On March 9–10, 2019, he competed in the 52nd Annual New York State Scholastic Championships (kindergarten-3rd grade division) in Saratoga Springs, New York. He was seeded eighth in a field of 74 with an Elo rating of 1473, more than 200 behind the top rated players. He won the event outright with a score of 5.5/6 (five wins, one draw, no losses). His style of play is aggressive: in his fourth game he sacrificed a bishop for a pawn, which was the best move according to a chess engine.

On May 1, 2021, at 10 years old, Adewumi crossed the 2200 Elo rating threshold needed to achieve the official USCF title of National Master, making him the 28th-youngest chess player in history ever to do so. In August, he won the under-12 division of the North American Youth Chess Championship with a score of 8/9. He became a FIDE Master, having surpassed a FIDE rating of 2300 in November 2021.

In April 2022, he scored 7/9 in the New York Spring Invitational Norm event, earning his first IM norm. In July 2022, he scored 7/9 in the New York Summer Invitational, winning the IM C event and earning his second IM norm. In November 2022 he earned a third IM norm, scoring 5.5/9 at the 2022 New York Fall Invitational in the GM B event. Due to a rule change from FIDE in early 2022, Adewumi still needed an additional norm from an individual Swiss tournament (as well as reaching 2400 Elo) to be granted the IM title. In February 2024, he earned a fourth IM norm, scoring 5.5/9 at the 2024 Southwest Class Championship, an open Swiss tournament. He became an International Master, having achieved the required norms and surpassed a FIDE rating of 2400 in 2025.

In March 2026, he scored 6/9 at the 2026 Saint Louis Masters, a top open tournament included in the 2026–2027 FIDE Circuit, finishing seventh and earning his first GM norm.

== Reception and media ==
In 2019, the story of his winning the New York Scholastics was reported by Nicholas Kristof in the New York Times, and rapidly attracted national and international attention both inside and outside the chess world. Agadmator, a leading chess YouTuber, published an analysis of Adewumi's only available game from the tournament. (Note: Not the game with the bishop sacrifice.) Garry Kasparov, former World Chess Champion, praised this achievement by a refugee immigrant. Bill Clinton, former U.S. president, invited him to visit him in his office in Harlem, New York, and he did. Abike Dabiri, Senior Special Assistant on Foreign Affairs and Diaspora to Nigerian president Muhammadu Buhari, called him "a pride to the nation".

On March 30, 2019, he visited the Saint Louis Chess Club in Missouri, where the U.S. Chess Championship was then in progress, and played several friendly blitz (5 minutes for each player) games, his opponents including Hikaru Nakamura (GM, five-time U.S. Chess Champion), Jennifer Yu (WGM, 2019 U.S. Women's Chess Champion), and Fabiano Caruana (GM and 2018 World Chess Championship challenger), and was interviewed by Maurice Ashley, the world's first Black GM.

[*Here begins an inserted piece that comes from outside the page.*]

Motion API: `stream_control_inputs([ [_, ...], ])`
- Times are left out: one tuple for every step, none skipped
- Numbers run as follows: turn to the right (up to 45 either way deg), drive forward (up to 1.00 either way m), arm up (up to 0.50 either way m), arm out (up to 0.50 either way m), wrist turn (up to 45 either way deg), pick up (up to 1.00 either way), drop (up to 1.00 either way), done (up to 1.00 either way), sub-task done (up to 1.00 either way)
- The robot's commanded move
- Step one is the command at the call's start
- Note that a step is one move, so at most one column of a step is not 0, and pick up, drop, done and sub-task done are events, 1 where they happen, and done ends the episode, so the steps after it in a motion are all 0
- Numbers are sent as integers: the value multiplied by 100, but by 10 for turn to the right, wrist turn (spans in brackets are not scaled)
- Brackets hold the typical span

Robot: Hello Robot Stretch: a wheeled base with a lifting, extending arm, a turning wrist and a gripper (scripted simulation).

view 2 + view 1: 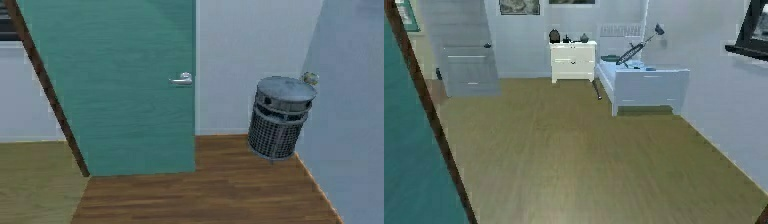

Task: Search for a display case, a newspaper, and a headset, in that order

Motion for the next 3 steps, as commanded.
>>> stream_control_inputs([
  [0,100,0,0,0,0,0,0,0],
  [180,0,0,0,0,0,0,0,0],
  [0,10,0,0,0,0,0,0,0],
])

His coaches set up a GoFundMe site shortly after the New York competition, with the target of raising $50,000 for the family by crowdfunding. It raised $254,000 in ten days. Benefactors also offered non-monetary help; including accommodation, a car, academic scholarships, chess books, and pro bono (i.e., free) assistance by immigration lawyers with their asylum application. They accepted one of the more modest offers of accommodation, declined the scholarship offers out of loyalty to P.S. 116, gave one-tenth of the donated money as a tithe to the church which had helped them, and put the rest into a 501(c)(3) trust called the Tanitoluwa Adewumi Foundation to help other children in similar circumstances.

He had expressed an ambition to become the youngest ever chess grandmaster, though from February 2023 this is no longer possible. (Note: As of July 2022, Abhimanyu Mishra is the youngest person to have achieved the title of Grandmaster (at 12 years 4 months).) Three film companies bid on the rights to his story; Paramount Pictures won. A biography, My Name Is Tani ... and I Believe in Miracles, was published on April 14, 2020.